La
questione ebraica, in particolare, in Italia, si sta
rimpicciolendo sempre più, si sta appiattendo sul
conflitto israelo-palestinese non misurandosi responsabilmente
con la complessa tragicità di quello scontro doloroso e
apparentemente senza vie d'uscita ma, piuttosto reiterando una
sterile contrapposizione polemica di stile mediatico fra opposte
ed acritiche lealtà che traggono origine da visioni
difettose vuoi per miopia, vuoi per presbiopia, vuoi per
astigmatismo. Uno dei risultati infausti di quello che appare
oramai un dialogo tra sordi, è il pericoloso
sclerotizzarsi della crepa che il dramma mediorentale ha aperto
fra una consistente parte del mondo arabo e la sinistra. Questa
divaricazione provoca conseguenze gravi nel tessuto politico
culturale del nostro paese anche se gli ebrei rappresentano
un'esigua minoranza e per di più in via di diminuzione. La
lotta di Resistenza contro la barbarie nazifascista aveva
cementato un rapporto di intima solidarietà fra ebrei e
organizzazioni della sinistra protagoniste di quella gloriosa
epopea di liberazione. Quel cemento si sta sfaldando a causa di
una serie di concause e colpe fra le quali gioca un ruolo
primario la rigidità ideologica di entrambe le parti. Di
questo approfitta surrentiziamente la destra post-fascista
ergendosi a nuovo difensore degli ebrei per il tramite di un
rapporto acritico e strumentale con l'attuale dirigenza
israeliana. Il governo israeliano, in difficoltà nel
proseguire l'attuale politica, ha grande bisogno di amici e
dunque è tentato di non guardare troppo per il sottile.

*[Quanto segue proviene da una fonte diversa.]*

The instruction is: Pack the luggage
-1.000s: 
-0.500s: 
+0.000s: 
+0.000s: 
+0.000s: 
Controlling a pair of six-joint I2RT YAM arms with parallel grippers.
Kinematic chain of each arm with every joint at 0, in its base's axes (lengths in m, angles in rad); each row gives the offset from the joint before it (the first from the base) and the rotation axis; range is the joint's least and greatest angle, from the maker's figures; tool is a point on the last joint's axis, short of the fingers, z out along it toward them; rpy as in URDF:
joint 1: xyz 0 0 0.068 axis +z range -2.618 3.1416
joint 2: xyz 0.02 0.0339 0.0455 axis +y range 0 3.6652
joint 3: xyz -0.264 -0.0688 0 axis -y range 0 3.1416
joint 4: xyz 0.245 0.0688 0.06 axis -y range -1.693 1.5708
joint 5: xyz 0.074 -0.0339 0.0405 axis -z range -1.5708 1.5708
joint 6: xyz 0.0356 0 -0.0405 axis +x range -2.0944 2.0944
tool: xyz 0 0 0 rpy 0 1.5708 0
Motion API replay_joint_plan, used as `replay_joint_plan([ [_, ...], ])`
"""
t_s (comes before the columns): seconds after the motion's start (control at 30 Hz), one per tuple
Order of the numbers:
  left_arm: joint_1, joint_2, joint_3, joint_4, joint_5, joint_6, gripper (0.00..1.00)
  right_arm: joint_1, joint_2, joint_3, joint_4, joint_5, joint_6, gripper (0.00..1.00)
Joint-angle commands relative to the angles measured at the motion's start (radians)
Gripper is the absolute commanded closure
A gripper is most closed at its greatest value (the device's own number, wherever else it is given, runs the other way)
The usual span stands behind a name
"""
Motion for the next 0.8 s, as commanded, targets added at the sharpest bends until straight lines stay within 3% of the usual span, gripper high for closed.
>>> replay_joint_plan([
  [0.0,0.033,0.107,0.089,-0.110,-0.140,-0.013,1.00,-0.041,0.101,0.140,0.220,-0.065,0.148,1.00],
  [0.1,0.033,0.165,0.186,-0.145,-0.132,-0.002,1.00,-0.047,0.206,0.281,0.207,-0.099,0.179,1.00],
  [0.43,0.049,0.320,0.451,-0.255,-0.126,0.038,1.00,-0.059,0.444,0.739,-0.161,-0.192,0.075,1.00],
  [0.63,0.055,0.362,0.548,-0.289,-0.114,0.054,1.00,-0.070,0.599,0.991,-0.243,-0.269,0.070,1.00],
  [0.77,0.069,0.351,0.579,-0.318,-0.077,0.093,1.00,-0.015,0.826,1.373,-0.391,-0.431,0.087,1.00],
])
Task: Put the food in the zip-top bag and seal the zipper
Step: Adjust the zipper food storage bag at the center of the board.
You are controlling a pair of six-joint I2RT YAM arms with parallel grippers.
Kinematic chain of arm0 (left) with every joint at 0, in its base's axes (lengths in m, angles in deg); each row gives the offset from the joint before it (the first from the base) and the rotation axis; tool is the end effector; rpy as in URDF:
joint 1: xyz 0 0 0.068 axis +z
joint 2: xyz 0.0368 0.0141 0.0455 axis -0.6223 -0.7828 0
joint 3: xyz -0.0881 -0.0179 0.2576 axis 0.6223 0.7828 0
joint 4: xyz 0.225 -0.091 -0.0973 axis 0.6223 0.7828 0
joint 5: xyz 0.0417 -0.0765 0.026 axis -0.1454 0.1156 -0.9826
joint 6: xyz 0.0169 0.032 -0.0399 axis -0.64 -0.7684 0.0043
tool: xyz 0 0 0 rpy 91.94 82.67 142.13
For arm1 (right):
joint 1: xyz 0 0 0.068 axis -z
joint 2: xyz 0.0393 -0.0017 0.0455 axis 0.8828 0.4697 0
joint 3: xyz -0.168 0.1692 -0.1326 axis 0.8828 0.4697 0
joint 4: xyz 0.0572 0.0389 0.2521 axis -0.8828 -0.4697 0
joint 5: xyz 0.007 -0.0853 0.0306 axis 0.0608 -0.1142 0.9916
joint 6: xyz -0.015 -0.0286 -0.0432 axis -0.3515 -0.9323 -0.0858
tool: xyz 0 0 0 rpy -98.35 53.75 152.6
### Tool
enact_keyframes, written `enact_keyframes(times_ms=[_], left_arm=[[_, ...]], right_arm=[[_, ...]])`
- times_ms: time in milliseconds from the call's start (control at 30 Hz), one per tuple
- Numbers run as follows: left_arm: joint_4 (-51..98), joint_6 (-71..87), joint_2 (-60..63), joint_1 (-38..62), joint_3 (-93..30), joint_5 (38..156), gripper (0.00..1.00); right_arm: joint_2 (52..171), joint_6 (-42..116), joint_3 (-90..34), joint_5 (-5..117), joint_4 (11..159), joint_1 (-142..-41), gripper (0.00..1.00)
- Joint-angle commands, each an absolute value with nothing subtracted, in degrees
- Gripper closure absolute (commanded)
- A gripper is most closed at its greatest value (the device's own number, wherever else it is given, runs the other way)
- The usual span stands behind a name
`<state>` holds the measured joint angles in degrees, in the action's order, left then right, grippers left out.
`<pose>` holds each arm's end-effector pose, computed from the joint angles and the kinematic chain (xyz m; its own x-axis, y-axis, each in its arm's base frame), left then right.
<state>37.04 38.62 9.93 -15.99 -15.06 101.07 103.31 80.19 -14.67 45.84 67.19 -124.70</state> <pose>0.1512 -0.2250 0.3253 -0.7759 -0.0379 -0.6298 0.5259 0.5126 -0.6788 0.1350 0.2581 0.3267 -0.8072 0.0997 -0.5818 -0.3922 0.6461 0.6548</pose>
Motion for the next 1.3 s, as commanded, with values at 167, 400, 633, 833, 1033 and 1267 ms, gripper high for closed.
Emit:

La
destra di una volta sdoganata dalla sua posizione filo
israeliana, avrà facile gioco a mettere in sinergia il
revisionismo con il nuovo maquillage filosemita per
confinare l'antifascismo nel quadro angusto di un'ideologia
veterocomunista, mentre qualsiasi democratico di buon senso sa
quanto proprio in questo momento nel nostro Paese ci sia vitale
urgenza di una profonda consapevolezza dei valori espressi
dall'antifascismo. La sinistra democratica, a mio parere, deve
saper coniugare in ogni momento, il sostegno ai diritti negati
del popolo palestinese e la solidarietà per le sue
sofferenze, con un contestuale riconoscimento dell'urgenza
manifestata dal popolo di Israele ad avere una pace che
garantisca la sua esistenza nella sicurezza e senza la sanguinosa
spada di Damocle del terrorismo. Deve accuratamente astenersi
dalle sciagure equazioni sionismo=razzismo o, peggio ancora,
Genin=Auschwitz che minano le basi del fronte pacifista in
Israele e finiscono per danneggiare la causa palestinese
trasferendola dal piano della dura ed autentica realtà, a
quello dell'iperbole retorica. La complessità dei fenomeni
richiede fermezza morale e pazienza e queste qualità
richiedono la costante rimessa in questione di se stessi e del
proprio cammino. Agli amici di Israele, ebrei e non ebrei, è
richiesto di sapere distinguere fra le critiche. Se questo non
avviene, se ogni critica diventa immediatamente antisemitismo e,
se critico diviene sinonimo di infame, allora Israele diventa
idolo e un Israele idolo non è più Israele. Agli
ebrei è chiesto di non dimenticare anche per sapere
distinguere i veri amici dagli amici di comodo. L'isteria della
fazione prevarica l'uso del pensiero e, quando questo accade, la
grande questione ebraica diventa una questioncina rabbiosa.